Setting up a Jekyll site (yet another tutorial)

Date: 2016-03-07

You will find many such tutorials on the web, but this one is specifically geared for physics grad students at the University of Arizona.

First, install Jekyll. If you have Ruby set up on your computer, this should be as simple as doing:

gem install jekyll

Then make a new website with it:

jekyll new mywebsite

Then change to the website directory and serve it locally to live-preview changes - go to http://localhost:4000 on your browser.

cd mywebsite
jekyll serve

In the _posts directory, you can type up your blog entries in markdown, with the following format: year-month-date-title.md. For example, this entry is titled: 2016-03-07-setting-up-a-jekyll-site-yet-another-tutorial.md.

What if you don’t have the time to blog? Well, neither do I, but following the advice of Matt Might, I can perform ‘low-cost academic blogging’ by putting up the following on my website:

These are just a few examples, you can of course put whatever you want :)

Also, if you don’t want to deal with blog posts and dates and such, and just want to have pages, it turns out that you can do so by just creating new directories with markdown files in them. For example, if you are teaching Physics 141 and want to have a webpage for it, you can just make a directory called teaching, and place a markdown file called phys141.md in it. Jekyll will automatically parse it into appropriate pages.

There are a few quirks in deploying your webpage to the UA physics server, bohr (you have to change the base url in a certain way, etc) - you can do so by changing a couple of variables in the _config.yml file:

url: http://www.physics.arizona.edu/~username

# fixes finicky URLs with bohr
baseurl: /~username

# If you want pages on your website in addition to blog posts
gems: [jekyll-paginate]

# Makes the links look pretty
permalink: pretty

# Enables incremental rebuilding - so you don't have to regenerate the # whole site when you just add a single post (significantly speeds things up)

incremental: true

If you’re a UA physics grad student trying to set up a website on bohr, you can do so by doing the following:

ssh username@physics.arizona.edu
(enter your password)
makehome

This makes a public_html folder that you can put your website in, and you can access it with physics.arizona.edu/~username.

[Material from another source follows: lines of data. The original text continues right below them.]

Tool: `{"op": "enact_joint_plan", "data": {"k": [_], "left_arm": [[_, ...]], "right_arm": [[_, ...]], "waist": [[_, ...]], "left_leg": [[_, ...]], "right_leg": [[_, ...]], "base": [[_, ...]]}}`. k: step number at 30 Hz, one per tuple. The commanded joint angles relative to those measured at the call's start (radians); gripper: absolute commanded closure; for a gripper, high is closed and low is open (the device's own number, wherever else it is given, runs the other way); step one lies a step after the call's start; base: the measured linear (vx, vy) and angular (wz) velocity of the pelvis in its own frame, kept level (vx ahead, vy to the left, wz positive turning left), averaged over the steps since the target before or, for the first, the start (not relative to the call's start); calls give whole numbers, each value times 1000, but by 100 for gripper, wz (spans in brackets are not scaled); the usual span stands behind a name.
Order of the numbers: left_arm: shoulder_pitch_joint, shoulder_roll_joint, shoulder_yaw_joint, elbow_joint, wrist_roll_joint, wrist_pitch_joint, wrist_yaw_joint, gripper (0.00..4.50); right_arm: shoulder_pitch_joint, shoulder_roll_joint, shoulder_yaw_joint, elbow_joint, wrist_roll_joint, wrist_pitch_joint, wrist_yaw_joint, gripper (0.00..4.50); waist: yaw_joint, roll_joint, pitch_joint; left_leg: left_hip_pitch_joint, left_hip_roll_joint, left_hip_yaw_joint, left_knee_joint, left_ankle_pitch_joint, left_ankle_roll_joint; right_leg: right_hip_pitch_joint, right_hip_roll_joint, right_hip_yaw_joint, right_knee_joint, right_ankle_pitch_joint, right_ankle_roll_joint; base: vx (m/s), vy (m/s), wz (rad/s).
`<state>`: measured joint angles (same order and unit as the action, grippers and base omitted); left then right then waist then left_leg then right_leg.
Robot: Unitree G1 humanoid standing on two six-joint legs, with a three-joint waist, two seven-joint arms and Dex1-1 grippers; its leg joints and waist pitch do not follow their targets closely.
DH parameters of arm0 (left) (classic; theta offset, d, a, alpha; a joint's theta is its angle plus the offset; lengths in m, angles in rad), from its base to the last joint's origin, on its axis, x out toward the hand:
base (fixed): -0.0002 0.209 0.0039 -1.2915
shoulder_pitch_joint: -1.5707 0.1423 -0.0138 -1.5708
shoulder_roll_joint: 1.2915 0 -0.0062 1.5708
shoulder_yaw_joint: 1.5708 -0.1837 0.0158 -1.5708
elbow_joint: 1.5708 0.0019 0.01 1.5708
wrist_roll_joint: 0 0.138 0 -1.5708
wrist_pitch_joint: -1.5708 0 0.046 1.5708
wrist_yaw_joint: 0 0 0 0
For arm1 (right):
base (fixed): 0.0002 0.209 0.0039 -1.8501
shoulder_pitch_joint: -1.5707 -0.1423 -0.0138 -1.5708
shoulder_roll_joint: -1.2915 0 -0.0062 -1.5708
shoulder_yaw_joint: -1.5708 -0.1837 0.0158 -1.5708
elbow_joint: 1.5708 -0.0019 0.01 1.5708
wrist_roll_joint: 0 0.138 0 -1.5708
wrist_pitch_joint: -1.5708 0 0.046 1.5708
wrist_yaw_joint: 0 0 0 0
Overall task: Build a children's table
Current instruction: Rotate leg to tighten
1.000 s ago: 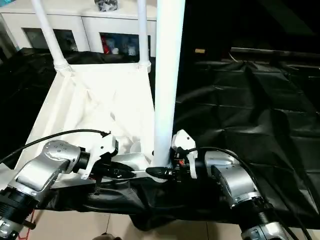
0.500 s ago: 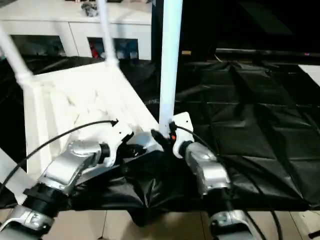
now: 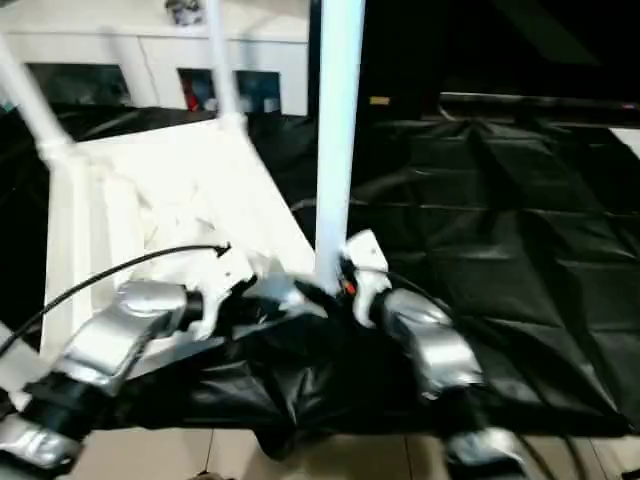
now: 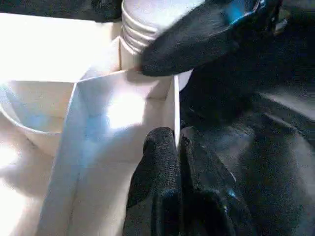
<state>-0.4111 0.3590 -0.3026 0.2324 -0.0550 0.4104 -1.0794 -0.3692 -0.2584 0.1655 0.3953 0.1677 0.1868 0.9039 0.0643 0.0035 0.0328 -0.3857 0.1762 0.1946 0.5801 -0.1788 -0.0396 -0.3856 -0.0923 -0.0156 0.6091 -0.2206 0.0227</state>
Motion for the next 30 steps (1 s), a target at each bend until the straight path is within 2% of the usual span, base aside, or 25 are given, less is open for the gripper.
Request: {"op": "enact_joint_plan", "data": {"k": [1, 4, 5, 8, 10, 12, 16, 18, 22, 24, 25, 26, 28, 29, 30], "left_arm": [[3, -9, -52, -37, -53, -19, -84, 450], [8, 40, -70, -49, -63, -17, -162, 450], [8, 49, -73, -48, -62, -19, -174, 450], [4, 54, -73, -40, -60, -19, -183, 450], [-3, 59, -73, -33, -58, -22, -195, 450], [-7, 60, -71, -29, -56, -24, -200, 450], [-12, 65, -70, -23, -58, -28, -200, 450], [-8, 52, -52, -14, -55, -30, -168, 450], [-9, 26, -30, 1, -48, -27, -114, 450], [-19, -20, 0, 31, -37, -24, -24, 450], [-26, -45, 12, 44, -31, -20, 22, 450], [-31, -63, 21, 52, -28, -12, 53, 450], [-36, -80, 27, 55, -28, 0, 78, 450], [-41, -97, 26, 57, -22, 9, 103, 450], [-43, -104, 25, 58, -18, 13, 113, 450]], "right_arm": [[21, -2, 76, -38, 22, 23, 110, 90], [43, -64, 101, -91, 55, 54, 237, 90], [46, -76, 105, -99, 64, 64, 261, 90], [51, -98, 115, -112, 74, 82, 297, 106], [58, -119, 128, -132, 76, 103, 331, 128], [61, -128, 135, -141, 74, 111, 347, 146], [66, -134, 143, -146, 69, 114, 354, 171], [71, -119, 138, -135, 68, 110, 336, 175], [73, -95, 124, -125, 69, 112, 298, 178], [62, -36, 86, -73, 55, 108, 183, 178], [51, -1, 64, -38, 40, 103, 101, 178], [41, 25, 49, -11, 29, 98, 39, 180], [32, 50, 34, 14, 22, 103, -19, 180], [23, 77, 24, 38, 11, 104, -80, 180], [19, 89, 19, 48, 6, 104, -105, 180]], "waist": [[0, -6, -52], [2, -8, -49], [7, -4, -46], [12, -5, -41], [14, -6, -41], [17, -3, -42], [17, -6, -44], [17, -3, -47], [16, -5, -44], [12, -4, -40], [10, -13, -39], [9, -9, -34], [0, -11, -34], [-6, -15, -34], [-10, -12, -33]], "left_leg": [[19, 47, -16, -60, -116, 91], [22, 49, -16, -63, -141, 92], [25, 52, -16, -67, -179, 83], [27, 55, -17, -74, -240, 45], [29, 55, -19, -76, -255, 31], [32, 55, -19, -77, -263, 16], [28, 52, -18, -74, -235, 19], [27, 52, -18, -71, -214, 28], [28, 52, -17, -72, -232, 25], [27, 51, -18, -77, -273, 6], [27, 50, -21, -80, -300, -9], [34, 50, -23, -82, -341, -22], [31, 49, -27, -84, -360, -34], [29, 48, -30, -87, -368, -42], [33, 47, -30, -86, -381, -45]], "right_leg": [[30, -38, 21, -54, 72, -252], [31, -38, 20, -57, 34, -259], [29, -37, 20, -62, -29, -256], [25, -41, 23, -69, -120, -249], [24, -43, 24, -70, -145, -240], [22, -43, 26, -71, -151, -229], [25, -43, 25, -68, -113, -231], [26, -43, 25, -65, -80, -238], [25, -42, 24, -68, -98, -241], [21, -45, 26, -75, -172, -234], [22, -47, 24, -80, -246, -214], [13, -50, 27, -90, -334, -192], [14, -51, 27, -93, -390, -173], [14, -51, 25, -96, -426, -152], [8, -51, 26, -100, -450, -140]], "base": [[0, 0, 0], [0, 0, 0], [0, 0, 0], [0, 0, 0], [0, 0, 0], [0, 0, 0], [0, 0, 0], [0, 0, 0], [0, 0, 0], [0, 0, 0], [0, 0, 0], [-57, -3, -4], [0, 0, 0], [0, 0, 0], [0, 0, 0]]}}
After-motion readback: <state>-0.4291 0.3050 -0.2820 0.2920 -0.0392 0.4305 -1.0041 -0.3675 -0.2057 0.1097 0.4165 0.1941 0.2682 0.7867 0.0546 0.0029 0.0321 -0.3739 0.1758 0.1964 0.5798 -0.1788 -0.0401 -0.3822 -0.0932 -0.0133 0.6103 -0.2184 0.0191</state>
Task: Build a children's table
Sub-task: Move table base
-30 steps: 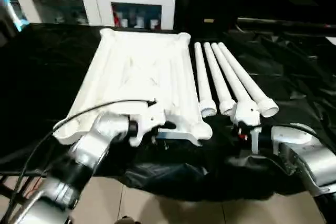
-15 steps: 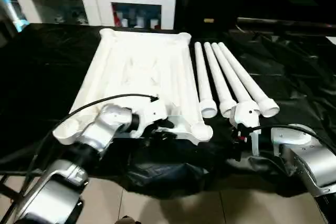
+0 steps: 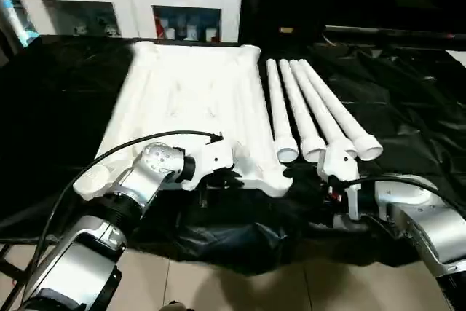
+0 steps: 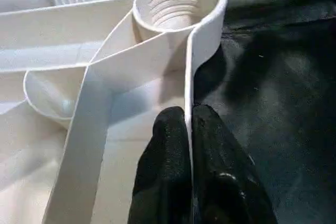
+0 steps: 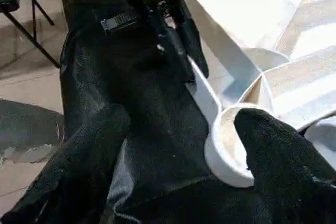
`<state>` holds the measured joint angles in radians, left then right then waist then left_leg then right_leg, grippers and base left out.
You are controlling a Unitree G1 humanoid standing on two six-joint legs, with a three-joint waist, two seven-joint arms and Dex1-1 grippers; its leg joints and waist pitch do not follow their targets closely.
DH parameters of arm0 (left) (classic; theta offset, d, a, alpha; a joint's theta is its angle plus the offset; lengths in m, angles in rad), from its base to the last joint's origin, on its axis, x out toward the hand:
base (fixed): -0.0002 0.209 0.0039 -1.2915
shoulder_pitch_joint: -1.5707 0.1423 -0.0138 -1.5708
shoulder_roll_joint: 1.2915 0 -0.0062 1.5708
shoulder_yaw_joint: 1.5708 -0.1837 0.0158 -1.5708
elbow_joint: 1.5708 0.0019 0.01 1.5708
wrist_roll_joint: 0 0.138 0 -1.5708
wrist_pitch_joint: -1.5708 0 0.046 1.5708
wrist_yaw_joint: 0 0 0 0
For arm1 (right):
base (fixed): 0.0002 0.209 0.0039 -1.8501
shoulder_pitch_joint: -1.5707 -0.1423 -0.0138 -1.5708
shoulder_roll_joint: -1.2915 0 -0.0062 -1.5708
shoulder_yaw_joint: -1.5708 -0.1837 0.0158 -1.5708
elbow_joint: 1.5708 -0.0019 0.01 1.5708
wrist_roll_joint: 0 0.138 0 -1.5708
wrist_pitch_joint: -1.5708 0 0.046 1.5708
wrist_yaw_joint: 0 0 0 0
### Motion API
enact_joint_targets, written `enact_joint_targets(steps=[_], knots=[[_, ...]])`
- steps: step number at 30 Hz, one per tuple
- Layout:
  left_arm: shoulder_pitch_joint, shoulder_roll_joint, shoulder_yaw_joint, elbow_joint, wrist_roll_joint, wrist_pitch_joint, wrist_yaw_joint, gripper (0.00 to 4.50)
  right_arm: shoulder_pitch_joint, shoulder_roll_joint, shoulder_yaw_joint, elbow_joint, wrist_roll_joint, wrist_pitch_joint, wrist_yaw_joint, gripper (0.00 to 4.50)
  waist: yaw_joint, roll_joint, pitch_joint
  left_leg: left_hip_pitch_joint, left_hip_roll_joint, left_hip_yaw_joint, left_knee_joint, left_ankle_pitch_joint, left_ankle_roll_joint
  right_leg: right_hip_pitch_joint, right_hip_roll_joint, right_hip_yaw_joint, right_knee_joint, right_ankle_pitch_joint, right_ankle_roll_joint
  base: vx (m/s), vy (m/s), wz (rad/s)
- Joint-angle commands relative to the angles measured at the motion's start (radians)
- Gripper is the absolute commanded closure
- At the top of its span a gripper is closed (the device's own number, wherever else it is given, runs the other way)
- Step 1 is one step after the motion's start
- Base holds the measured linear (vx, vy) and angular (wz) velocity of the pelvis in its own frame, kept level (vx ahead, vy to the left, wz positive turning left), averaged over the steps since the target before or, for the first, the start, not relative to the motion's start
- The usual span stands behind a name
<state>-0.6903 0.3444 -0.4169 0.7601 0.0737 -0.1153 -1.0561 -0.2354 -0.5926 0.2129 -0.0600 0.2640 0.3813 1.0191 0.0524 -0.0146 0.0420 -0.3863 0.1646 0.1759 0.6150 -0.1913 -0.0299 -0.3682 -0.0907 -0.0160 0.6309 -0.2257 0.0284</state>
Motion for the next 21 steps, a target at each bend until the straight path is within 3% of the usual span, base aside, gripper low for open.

You can deploy your jekyll website to this public_html folder with a simple script.

#!/bin/sh

sudo jekyll serve --detach
rsync -crz --delete _site/ username@physics.arizona.edu:public_html/
ps aux|grep jekyll|awk '{print $2}'|tail -n 1|xargs sudo kill -9

The first line generates your website and detaches the jekyll server. The second pushes your website to bohr. The third line kills the jekyll process for you automatically (so you don’t have to manually kill the process with kill -9 PID)

Tip 1 You can automate the creation of blog posts with scripts in the language of your choice. I use the shell script posted here, but a quick Google search should reveal other methods, some are Python scripts, some are Vim packages, whatever floats your boat :)

Tip 2 One of the strong suits of static site generators like Jekyll is that they work well with version control. So I would suggest putting this website as a Github repository, and writing a script to commit and push changes whenever you add new stuff! In fact, the source code for this website is on Github as well, you may want to check it out to help set up your website. (I use Hakyll instead of Jekyll now, but the same principles apply.)